- _Prompt_:
If a line below contains "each", count it; then state how many such lines there are, and nothing else.

- _Data section_:
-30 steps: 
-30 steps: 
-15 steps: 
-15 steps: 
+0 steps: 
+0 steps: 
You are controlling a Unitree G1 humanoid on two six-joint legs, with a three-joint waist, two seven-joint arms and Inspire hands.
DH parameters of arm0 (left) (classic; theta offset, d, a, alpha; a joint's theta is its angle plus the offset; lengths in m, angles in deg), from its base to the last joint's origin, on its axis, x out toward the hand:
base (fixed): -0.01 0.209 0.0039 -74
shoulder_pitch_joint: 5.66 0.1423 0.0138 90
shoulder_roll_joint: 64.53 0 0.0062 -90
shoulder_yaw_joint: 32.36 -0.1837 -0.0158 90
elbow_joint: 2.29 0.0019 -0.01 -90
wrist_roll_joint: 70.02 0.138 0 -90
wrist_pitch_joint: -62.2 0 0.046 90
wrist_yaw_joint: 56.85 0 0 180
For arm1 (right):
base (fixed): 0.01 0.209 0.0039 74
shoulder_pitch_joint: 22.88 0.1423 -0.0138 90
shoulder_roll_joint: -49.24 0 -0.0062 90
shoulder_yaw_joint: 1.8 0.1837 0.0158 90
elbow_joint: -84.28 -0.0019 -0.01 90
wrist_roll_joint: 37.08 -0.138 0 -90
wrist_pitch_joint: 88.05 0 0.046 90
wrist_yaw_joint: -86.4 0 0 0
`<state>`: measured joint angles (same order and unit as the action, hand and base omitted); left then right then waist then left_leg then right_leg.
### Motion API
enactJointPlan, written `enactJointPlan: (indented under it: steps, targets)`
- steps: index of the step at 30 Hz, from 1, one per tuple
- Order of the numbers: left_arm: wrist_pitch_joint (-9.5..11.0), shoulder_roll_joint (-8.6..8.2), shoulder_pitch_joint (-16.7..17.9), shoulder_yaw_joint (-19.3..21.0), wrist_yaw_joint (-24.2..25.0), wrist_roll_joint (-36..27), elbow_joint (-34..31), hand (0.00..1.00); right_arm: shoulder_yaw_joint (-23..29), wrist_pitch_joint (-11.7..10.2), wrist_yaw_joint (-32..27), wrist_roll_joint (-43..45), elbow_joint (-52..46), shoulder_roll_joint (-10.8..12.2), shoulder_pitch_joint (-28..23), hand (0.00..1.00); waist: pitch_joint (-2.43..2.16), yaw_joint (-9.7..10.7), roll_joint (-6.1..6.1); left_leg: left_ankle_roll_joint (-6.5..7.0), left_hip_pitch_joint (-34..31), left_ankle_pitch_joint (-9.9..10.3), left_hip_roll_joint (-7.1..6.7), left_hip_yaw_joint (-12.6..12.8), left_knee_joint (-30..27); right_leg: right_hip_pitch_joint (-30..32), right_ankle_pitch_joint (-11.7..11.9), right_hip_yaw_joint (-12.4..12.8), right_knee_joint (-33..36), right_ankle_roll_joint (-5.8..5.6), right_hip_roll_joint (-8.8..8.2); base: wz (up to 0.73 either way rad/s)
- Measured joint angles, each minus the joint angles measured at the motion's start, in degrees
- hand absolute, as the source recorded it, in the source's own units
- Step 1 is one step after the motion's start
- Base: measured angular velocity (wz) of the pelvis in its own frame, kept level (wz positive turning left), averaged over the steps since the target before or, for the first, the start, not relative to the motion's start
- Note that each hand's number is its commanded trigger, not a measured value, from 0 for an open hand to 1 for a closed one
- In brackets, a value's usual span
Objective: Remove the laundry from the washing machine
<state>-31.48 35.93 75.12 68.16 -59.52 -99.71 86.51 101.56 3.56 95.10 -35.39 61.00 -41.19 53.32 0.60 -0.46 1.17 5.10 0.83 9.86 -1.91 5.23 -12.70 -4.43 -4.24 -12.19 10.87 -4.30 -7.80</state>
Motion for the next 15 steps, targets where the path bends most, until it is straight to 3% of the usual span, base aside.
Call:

- _Output of the exercise_:
2